**Task directions**
Print the lines below from the line with "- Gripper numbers" to the line with "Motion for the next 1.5" exactly, keeping both ends, and print no pictures.

Data excerpts
┏━━

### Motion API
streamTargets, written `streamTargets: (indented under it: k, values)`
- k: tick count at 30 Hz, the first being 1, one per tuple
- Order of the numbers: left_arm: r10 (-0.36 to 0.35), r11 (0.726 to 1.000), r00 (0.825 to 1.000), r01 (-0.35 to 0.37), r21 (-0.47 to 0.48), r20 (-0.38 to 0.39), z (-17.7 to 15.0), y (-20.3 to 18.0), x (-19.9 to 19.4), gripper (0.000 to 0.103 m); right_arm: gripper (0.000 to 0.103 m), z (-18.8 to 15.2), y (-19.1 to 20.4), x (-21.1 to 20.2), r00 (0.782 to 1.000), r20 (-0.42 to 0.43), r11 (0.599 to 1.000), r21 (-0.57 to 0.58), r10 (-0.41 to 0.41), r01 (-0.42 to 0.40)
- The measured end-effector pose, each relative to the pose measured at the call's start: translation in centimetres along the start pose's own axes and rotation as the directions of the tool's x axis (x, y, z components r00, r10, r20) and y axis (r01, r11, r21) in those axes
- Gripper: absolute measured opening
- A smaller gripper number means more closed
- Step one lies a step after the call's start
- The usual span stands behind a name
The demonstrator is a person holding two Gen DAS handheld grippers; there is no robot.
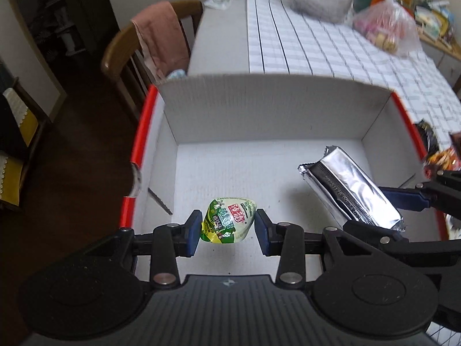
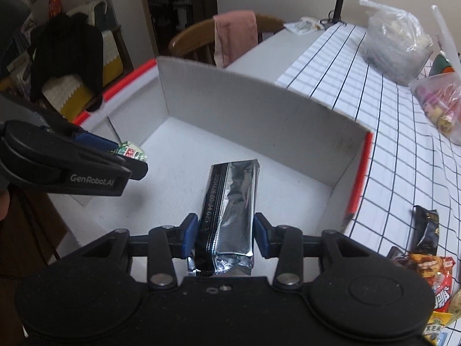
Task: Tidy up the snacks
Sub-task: 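Carry both snacks into the red box and open both tools, then withdraw both tools from the box back over the snack pile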
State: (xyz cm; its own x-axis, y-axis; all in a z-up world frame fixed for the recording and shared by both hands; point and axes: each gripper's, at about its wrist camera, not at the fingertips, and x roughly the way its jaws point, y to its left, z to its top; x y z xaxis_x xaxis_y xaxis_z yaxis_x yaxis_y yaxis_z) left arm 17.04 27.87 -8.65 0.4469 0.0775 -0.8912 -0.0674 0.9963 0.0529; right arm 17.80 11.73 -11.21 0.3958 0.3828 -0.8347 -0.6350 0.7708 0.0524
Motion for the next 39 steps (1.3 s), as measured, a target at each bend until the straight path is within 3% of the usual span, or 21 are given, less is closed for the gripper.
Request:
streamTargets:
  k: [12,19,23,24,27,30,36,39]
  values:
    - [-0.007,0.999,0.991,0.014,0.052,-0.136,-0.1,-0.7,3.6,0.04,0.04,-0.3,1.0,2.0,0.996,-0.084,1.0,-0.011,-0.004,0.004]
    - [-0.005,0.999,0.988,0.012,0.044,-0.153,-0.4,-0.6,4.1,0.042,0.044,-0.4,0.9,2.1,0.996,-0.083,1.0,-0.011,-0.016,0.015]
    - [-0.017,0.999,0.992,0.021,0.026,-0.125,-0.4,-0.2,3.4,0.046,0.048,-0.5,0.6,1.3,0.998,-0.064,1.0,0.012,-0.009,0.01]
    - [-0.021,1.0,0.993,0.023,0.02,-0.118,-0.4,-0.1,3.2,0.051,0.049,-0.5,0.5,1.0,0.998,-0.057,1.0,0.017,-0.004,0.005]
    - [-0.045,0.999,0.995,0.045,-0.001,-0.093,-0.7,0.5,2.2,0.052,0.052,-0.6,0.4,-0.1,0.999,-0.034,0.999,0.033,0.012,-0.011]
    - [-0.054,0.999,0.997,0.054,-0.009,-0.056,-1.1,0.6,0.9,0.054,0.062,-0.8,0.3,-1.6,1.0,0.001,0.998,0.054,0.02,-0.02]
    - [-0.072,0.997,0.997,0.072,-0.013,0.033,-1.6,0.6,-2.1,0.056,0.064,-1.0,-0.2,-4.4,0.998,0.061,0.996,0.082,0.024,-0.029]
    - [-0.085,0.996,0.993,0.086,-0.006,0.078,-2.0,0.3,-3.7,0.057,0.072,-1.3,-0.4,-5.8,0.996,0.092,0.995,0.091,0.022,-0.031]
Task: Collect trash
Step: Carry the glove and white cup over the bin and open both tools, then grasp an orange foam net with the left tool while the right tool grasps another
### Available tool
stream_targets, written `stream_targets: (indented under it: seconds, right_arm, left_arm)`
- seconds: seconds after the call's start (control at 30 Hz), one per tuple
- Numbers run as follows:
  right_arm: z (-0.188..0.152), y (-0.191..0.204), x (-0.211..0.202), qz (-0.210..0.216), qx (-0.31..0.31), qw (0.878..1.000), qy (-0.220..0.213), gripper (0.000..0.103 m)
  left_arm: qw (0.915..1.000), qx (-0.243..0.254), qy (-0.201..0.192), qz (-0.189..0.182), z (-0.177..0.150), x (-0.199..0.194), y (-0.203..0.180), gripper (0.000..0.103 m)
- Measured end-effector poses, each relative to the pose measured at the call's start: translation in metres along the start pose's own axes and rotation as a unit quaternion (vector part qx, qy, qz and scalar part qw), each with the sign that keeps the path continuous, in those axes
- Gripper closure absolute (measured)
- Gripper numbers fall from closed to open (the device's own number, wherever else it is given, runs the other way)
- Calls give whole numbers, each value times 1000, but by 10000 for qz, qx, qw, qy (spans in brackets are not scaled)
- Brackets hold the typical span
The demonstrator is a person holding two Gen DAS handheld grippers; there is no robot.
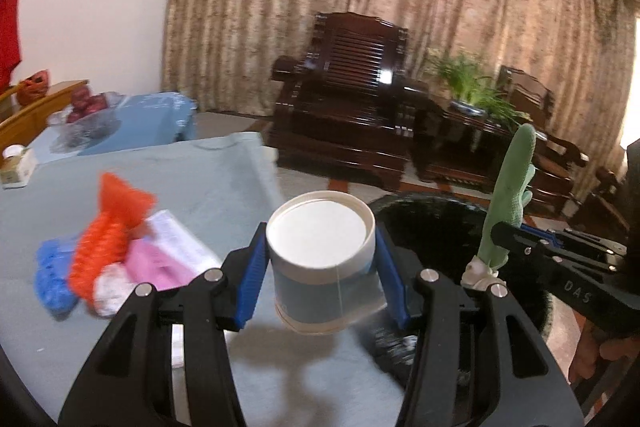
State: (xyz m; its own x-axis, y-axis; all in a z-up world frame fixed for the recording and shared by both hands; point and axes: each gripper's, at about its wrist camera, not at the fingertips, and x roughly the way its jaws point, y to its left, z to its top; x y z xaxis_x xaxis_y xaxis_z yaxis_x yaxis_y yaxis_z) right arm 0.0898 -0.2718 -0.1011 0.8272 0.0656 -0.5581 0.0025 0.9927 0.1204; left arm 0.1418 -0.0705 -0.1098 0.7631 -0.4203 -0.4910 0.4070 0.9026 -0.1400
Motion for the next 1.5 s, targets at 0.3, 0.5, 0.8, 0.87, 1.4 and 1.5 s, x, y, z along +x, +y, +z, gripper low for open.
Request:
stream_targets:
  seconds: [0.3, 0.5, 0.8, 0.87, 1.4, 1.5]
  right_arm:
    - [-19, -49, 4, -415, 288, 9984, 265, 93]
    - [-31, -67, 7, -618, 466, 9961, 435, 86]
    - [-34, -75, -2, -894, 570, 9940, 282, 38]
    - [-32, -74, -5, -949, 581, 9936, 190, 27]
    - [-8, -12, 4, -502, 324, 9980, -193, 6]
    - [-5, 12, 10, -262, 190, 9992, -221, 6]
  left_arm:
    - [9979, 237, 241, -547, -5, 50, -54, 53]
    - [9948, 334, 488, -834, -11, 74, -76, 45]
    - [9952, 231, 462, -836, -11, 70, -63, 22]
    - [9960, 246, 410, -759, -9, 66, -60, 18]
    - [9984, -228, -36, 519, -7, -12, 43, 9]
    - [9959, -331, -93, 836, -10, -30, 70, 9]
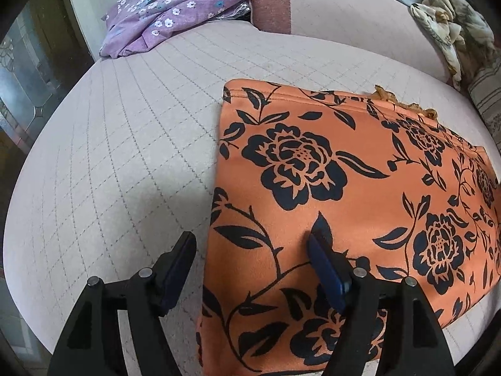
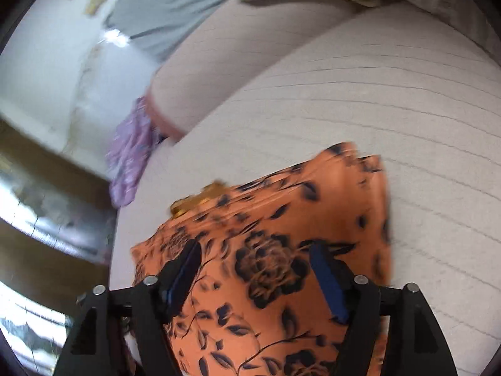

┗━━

**Exercise response**
- Gripper numbers fall from closed to open (the device's own number, wherever else it is given, runs the other way)
- Calls give whole numbers, each value times 1000, but by 10000 for qz, qx, qw, qy (spans in brackets are not scaled)
- Brackets hold the typical span
The demonstrator is a person holding two Gen DAS handheld grippers; there is no robot.
State: (xyz m; its own x-axis, y-axis; all in a z-up world frame fixed for the recording and shared by both hands; point and axes: each gripper's, at about its wrist camera, not at the fingertips, and x roughly the way its jaws point, y to its left, z to its top; x y z xaxis_x xaxis_y xaxis_z yaxis_x yaxis_y yaxis_z) right arm 0.0898 -0.2718 -0.1011 0.8272 0.0656 -0.5581 0.0025 0.9927 0.1204; left arm 0.1418 -0.0705 -0.1098 0.7631 -0.4203 -0.4910 0.4070 0.9026 -0.1400
Motion for the next 1.5 s, targets at 0.3, 0.5, 0.8, 0.87, 1.4 and 1.5 s, x, y, z along +x, +y, +z, gripper low for open.

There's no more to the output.